Inhibition of β-Catenin Signaling in the Skin Rescues Cutaneous Adipogenesis in Systemic Sclerosis: A Randomized, Double-Blind, Placebo-Controlled Trial of C-82

Several studies have suggested that Wnts might contribute to skin fibrosis in systemic sclerosis (SSc) by affecting the differentiation of pluripotent dermal cells. We tested C-82, a therapeutic that inhibits canonical Wnt signaling by blocking the interaction of the protein CBP with beta-Catenin and inhibiting Wnt-activated genes. We used a trial design formulating C-82 for topical application and conducting a placebo-controlled, double-blinded clinical trial in which patients with diffuse cutaneous SSc were treated with C-82 or placebo on opposite forearms.
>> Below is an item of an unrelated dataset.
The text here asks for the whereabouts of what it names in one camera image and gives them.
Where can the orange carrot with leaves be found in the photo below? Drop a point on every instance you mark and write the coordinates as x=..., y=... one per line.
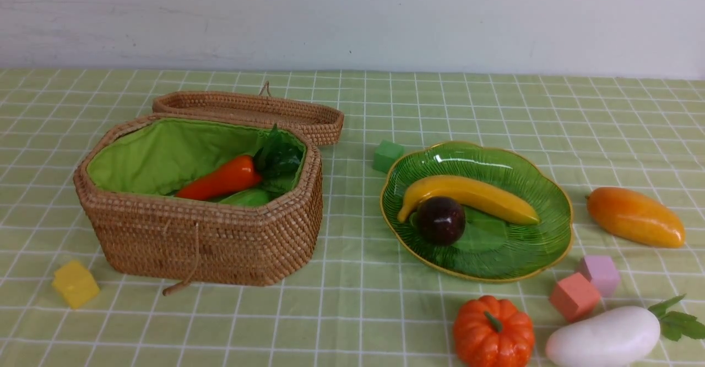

C-82- compared with placebo-treated forearms did not show any clinical effect. Skin biopsies performed before and after treatment showed a very weak trend toward improvement in the C-82-treated skin of biomarkers of local skin disease, THBS1 and COMP. However, on microarray analysis C-82 treatment strongly up-regulated two clusters of genes that correlate negatively with the severity of SSc skin disease. These clusters are highly associated with metabolism and one gene, PLIN2, expressed only by sebocytes and subcutaneous fat cells. These changes in gene expression strongly support a role for Wnts in differentiation of pluripotent cells into profibrotic fibroblasts and the potential for C-82 with longer treatment to promote fat regeneration in SSc skin.